**WHAT YOU SHOULD DO**
The word "does" may appear in some of the lines below. State how many lines contain it, and write only that number.

**DATA UNDER STUDY**

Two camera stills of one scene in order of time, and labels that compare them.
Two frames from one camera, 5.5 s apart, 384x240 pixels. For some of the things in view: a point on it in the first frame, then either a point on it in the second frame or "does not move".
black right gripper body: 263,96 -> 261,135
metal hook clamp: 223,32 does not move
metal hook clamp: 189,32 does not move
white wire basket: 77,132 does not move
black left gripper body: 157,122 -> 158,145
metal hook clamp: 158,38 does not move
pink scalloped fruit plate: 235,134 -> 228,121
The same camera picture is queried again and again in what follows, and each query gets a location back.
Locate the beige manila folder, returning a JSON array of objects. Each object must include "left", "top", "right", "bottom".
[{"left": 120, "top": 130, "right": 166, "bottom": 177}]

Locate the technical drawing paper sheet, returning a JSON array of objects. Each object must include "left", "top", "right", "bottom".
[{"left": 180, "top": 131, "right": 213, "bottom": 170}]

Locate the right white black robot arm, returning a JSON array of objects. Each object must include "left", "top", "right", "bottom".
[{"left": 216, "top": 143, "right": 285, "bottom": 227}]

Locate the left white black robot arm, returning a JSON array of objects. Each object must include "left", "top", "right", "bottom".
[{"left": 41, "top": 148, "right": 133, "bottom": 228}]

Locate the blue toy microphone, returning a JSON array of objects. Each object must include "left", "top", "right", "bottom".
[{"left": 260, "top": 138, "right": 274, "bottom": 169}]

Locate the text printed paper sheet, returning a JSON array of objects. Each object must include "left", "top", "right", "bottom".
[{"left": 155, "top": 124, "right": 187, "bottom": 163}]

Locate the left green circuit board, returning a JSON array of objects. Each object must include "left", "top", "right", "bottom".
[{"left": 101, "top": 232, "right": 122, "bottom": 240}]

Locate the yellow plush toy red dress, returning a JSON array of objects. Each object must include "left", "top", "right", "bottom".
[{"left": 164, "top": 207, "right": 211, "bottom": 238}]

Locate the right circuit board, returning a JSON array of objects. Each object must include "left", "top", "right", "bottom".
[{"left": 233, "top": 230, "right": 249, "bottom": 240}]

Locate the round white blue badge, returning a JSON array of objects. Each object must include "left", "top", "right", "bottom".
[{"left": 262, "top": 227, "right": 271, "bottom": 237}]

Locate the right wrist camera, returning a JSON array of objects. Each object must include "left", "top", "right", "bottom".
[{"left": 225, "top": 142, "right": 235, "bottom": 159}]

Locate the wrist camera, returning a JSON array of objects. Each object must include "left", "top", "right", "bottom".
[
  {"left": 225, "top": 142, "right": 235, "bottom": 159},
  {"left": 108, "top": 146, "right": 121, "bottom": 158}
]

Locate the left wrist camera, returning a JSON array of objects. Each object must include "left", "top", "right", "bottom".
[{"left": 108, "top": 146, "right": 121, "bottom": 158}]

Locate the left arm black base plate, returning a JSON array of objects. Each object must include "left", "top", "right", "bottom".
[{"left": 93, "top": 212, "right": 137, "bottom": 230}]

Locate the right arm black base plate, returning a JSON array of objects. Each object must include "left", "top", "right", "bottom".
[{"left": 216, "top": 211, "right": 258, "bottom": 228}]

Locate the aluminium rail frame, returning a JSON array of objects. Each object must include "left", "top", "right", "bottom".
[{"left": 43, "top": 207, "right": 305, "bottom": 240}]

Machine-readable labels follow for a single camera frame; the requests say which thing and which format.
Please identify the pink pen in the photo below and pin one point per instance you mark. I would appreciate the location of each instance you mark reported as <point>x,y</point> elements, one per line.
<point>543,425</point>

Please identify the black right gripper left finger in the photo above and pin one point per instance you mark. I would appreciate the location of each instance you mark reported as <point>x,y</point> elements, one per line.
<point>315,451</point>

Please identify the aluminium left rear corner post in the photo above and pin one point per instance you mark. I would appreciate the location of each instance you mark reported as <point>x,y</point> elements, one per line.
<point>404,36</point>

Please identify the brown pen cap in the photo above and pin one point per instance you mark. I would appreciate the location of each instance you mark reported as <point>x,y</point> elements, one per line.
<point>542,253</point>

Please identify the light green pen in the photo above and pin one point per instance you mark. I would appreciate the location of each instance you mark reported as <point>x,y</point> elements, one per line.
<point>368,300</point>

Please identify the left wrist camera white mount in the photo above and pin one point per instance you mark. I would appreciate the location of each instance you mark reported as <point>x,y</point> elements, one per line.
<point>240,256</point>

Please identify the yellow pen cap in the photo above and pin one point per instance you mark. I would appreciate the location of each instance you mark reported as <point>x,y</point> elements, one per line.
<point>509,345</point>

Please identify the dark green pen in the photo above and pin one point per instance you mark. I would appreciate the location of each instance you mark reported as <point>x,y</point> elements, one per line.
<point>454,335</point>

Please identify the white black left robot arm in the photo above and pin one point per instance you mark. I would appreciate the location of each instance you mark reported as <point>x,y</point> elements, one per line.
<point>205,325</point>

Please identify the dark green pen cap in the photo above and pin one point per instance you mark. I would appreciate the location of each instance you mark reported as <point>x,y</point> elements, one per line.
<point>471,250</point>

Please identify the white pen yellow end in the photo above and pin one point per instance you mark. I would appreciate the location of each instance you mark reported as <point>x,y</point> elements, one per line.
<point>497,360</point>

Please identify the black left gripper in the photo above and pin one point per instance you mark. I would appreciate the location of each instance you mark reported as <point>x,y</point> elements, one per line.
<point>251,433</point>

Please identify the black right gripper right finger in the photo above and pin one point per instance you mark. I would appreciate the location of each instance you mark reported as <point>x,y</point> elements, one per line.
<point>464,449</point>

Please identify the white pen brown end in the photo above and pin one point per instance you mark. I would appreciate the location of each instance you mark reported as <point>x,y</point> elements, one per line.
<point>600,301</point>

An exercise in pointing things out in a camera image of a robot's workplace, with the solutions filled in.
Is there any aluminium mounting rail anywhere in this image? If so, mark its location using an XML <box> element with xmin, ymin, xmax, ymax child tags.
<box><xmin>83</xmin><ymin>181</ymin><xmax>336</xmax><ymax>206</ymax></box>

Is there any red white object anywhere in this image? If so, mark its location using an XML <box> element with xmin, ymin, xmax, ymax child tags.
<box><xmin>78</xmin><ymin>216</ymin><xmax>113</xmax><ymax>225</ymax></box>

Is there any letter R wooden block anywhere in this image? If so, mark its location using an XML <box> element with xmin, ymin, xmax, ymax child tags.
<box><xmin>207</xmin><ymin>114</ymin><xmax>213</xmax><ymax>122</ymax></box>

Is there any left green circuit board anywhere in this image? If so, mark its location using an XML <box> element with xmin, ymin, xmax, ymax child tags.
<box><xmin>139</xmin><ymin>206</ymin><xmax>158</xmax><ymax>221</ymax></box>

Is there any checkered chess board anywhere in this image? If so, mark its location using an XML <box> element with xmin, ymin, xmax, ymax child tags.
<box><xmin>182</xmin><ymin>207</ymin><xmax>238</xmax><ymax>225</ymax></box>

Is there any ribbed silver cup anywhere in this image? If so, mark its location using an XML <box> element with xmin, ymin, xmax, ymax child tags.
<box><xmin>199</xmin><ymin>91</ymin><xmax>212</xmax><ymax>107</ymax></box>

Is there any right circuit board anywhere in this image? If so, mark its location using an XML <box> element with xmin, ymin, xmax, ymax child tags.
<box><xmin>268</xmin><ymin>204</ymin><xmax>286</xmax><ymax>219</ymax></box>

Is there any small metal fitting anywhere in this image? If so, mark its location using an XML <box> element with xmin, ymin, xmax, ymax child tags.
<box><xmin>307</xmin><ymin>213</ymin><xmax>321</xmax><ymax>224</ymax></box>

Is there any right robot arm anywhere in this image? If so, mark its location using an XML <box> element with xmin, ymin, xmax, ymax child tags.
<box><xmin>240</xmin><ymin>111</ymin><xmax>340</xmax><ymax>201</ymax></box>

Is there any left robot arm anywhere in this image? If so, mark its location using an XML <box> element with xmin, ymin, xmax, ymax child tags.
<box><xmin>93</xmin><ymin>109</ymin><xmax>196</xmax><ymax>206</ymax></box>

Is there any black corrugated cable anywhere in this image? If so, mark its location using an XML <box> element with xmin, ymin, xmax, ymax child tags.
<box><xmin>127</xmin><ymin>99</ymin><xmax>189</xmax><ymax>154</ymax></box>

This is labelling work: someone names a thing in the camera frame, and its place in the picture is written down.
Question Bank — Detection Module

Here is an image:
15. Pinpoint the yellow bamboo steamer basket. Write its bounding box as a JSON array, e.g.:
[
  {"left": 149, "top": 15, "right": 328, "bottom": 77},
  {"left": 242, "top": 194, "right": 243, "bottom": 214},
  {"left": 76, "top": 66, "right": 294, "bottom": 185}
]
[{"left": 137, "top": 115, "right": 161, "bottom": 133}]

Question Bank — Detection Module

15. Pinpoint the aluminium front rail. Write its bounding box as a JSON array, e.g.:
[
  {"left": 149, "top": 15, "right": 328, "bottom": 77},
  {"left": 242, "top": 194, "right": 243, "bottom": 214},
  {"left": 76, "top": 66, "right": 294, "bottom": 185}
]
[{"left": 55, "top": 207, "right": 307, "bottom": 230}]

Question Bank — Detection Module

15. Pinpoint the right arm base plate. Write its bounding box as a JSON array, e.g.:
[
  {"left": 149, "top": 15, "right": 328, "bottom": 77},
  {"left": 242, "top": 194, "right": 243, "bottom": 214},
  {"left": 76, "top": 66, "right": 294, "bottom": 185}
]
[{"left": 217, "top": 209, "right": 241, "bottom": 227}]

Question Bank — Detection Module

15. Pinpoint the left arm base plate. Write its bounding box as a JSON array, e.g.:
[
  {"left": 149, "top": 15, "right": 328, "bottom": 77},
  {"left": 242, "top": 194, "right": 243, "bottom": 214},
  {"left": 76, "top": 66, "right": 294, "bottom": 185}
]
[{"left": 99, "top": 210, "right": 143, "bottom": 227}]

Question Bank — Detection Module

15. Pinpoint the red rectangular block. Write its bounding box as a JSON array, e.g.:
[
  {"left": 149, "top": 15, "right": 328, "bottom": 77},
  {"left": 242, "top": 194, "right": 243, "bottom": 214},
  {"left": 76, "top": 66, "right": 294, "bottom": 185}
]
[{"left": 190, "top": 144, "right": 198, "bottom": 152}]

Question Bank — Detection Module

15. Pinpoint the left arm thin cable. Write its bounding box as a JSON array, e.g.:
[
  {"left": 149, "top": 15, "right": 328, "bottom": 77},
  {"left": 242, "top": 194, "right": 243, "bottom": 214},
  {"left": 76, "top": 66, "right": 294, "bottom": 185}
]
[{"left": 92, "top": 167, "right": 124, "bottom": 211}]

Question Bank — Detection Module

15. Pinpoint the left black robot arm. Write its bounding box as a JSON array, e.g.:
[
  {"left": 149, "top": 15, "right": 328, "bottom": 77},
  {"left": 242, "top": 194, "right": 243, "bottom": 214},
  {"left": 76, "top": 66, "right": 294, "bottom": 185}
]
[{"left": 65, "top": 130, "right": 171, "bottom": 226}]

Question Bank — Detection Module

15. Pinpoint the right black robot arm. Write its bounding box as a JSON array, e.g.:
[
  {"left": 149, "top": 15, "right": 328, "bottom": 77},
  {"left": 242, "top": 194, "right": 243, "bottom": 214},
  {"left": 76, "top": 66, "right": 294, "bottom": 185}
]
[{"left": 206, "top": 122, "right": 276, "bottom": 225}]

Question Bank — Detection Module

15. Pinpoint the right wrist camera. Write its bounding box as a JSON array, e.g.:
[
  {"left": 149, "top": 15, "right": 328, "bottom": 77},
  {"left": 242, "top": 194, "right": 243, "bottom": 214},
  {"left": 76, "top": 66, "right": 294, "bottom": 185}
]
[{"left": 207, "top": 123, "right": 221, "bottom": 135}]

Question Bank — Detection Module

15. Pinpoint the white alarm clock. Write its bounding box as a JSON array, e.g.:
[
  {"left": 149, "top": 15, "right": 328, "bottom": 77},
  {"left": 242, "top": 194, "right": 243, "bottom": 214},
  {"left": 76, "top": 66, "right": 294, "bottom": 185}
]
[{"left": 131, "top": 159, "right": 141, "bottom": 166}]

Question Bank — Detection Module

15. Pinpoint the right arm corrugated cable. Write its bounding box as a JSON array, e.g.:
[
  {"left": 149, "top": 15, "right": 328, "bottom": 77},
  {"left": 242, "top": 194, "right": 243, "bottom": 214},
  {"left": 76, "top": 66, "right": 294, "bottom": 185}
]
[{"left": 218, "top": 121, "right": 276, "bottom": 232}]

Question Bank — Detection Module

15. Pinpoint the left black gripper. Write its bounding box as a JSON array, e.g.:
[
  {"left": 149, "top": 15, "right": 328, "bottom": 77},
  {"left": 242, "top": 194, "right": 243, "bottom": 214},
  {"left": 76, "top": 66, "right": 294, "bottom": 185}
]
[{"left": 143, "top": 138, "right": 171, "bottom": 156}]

**TASK RESULT**
5